> [EXERCISE BRIEF]: Which lines of the entries contain the word "whole"? Please list them.

Data items:
____________________
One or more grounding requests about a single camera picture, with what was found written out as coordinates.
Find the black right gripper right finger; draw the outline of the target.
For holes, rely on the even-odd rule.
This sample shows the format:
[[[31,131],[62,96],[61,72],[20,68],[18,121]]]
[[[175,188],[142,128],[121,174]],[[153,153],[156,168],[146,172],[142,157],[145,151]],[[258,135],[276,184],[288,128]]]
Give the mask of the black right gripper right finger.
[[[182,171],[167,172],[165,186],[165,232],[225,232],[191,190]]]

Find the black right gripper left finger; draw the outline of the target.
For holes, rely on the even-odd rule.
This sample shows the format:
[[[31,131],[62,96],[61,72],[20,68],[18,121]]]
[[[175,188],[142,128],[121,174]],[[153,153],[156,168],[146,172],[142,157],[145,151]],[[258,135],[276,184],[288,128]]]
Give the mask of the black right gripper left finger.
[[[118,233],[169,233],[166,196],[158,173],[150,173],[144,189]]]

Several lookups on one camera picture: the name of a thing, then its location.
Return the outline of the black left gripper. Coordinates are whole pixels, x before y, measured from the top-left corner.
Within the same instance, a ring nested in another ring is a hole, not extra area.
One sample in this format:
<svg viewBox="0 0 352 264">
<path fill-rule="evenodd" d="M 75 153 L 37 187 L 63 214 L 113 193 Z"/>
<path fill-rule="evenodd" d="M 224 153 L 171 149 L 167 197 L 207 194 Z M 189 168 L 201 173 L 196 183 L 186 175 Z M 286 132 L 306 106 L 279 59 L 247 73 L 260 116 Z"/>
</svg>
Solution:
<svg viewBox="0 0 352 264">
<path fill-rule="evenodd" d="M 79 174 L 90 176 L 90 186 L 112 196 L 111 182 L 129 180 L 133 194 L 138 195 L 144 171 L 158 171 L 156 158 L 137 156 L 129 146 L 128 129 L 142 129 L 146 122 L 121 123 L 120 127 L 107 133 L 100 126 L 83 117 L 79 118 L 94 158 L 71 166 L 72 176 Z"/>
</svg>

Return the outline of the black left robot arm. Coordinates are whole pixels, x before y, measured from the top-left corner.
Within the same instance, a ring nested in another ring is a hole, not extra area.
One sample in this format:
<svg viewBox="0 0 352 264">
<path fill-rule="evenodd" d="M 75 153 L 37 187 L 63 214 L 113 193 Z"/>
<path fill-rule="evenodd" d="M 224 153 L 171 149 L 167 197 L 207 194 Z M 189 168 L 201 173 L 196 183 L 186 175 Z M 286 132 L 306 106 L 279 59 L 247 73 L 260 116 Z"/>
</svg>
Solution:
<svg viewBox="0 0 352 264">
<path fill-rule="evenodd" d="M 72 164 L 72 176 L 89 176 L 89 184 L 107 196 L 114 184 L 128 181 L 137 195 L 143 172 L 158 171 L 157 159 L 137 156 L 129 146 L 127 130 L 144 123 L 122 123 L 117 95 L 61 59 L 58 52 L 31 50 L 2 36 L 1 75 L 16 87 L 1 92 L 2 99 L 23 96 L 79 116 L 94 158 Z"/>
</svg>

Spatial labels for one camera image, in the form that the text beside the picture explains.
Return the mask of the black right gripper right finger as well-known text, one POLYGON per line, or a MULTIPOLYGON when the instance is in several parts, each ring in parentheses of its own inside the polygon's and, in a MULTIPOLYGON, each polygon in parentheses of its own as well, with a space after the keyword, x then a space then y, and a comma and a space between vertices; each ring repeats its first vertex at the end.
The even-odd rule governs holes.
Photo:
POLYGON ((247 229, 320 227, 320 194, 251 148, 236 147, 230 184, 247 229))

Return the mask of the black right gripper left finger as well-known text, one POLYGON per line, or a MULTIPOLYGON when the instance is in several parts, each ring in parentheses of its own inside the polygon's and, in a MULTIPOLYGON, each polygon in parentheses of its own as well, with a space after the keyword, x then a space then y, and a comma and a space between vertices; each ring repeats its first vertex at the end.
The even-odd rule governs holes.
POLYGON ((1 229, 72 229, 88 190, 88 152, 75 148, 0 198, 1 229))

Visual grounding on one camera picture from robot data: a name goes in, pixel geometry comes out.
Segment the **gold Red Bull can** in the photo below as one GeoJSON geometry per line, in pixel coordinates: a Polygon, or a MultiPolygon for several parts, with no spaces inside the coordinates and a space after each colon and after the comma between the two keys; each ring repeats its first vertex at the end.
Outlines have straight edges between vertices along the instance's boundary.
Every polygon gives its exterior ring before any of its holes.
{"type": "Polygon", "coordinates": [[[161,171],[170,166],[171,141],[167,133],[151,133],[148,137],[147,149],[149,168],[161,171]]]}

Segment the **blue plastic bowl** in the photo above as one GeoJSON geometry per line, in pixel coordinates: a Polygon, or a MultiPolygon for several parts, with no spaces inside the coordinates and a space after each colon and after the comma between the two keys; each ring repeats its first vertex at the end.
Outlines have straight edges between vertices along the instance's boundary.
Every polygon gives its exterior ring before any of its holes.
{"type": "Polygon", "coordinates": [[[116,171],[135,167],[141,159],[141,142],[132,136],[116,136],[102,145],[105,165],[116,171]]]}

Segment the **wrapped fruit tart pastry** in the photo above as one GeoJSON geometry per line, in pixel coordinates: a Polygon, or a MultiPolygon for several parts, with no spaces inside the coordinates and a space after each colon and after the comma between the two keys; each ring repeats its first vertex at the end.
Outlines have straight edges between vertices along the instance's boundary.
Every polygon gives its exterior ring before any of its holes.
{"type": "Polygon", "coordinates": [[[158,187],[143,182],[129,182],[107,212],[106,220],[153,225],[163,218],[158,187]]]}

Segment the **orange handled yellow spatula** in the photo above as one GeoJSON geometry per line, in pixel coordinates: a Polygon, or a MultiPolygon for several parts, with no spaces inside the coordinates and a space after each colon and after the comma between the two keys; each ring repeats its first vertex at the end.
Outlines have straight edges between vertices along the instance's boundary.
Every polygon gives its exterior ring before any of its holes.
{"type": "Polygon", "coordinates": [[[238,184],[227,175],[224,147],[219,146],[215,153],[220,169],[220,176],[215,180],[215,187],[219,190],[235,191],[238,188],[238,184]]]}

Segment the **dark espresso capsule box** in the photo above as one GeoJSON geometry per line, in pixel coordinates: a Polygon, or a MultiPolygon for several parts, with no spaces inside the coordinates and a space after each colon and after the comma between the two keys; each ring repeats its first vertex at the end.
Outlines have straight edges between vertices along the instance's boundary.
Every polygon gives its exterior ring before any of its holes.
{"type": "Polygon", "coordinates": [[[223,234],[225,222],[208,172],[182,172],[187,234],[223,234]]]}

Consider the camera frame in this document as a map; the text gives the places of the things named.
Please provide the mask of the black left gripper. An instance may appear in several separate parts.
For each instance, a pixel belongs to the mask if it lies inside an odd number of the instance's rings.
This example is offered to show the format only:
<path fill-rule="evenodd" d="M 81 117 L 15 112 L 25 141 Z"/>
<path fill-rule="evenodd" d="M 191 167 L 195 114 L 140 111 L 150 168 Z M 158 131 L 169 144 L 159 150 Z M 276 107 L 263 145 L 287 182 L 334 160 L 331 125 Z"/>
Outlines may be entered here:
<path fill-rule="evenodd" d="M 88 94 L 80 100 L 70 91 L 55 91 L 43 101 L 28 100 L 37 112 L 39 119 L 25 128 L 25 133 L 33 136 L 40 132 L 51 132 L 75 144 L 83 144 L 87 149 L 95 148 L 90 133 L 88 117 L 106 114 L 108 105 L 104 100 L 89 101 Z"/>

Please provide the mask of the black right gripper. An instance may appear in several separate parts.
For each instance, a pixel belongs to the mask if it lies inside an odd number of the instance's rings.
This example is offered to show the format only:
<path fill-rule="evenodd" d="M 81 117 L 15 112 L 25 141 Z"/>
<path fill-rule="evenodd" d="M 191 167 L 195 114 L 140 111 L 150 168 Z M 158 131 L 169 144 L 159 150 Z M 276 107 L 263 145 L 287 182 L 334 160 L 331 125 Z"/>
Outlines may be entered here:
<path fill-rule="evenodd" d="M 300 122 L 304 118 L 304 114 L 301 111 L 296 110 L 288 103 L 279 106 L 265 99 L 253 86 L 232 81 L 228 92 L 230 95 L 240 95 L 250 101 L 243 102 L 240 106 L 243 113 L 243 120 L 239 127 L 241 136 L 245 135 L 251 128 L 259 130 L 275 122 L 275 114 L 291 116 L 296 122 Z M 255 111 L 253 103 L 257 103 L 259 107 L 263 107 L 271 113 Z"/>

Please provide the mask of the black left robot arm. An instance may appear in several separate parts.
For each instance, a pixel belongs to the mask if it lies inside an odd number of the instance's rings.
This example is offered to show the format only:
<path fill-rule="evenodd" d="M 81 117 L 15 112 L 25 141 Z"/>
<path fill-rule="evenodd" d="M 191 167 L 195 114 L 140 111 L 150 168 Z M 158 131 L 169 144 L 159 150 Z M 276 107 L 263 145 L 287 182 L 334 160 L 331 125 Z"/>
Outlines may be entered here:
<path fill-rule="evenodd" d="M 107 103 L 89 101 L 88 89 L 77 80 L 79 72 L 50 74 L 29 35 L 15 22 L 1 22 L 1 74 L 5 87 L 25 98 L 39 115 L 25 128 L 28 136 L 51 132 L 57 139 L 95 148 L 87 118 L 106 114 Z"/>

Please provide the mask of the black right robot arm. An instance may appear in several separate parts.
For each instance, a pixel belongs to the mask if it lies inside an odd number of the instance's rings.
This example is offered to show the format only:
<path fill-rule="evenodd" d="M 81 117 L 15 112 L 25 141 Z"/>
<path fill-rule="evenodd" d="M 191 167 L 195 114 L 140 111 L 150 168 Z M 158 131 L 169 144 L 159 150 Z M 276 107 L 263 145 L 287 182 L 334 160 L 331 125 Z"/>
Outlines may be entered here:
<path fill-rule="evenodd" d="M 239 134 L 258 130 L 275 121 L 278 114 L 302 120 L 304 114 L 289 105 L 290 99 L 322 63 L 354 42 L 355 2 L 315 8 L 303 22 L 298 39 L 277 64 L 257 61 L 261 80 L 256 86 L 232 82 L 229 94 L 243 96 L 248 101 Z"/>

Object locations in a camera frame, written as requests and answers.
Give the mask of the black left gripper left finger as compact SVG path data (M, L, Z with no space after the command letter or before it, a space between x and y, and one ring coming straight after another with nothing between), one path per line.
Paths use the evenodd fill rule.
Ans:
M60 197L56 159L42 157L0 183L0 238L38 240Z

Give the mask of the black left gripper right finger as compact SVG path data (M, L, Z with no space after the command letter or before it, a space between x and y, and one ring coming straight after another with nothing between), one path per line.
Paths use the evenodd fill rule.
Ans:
____________________
> [RESPONSE]:
Return the outline of the black left gripper. Coordinates are whole pixels, x before y, measured from the top-left corner.
Return the outline of the black left robot arm. Coordinates are whole pixels, x before y, measured from the top-left corner.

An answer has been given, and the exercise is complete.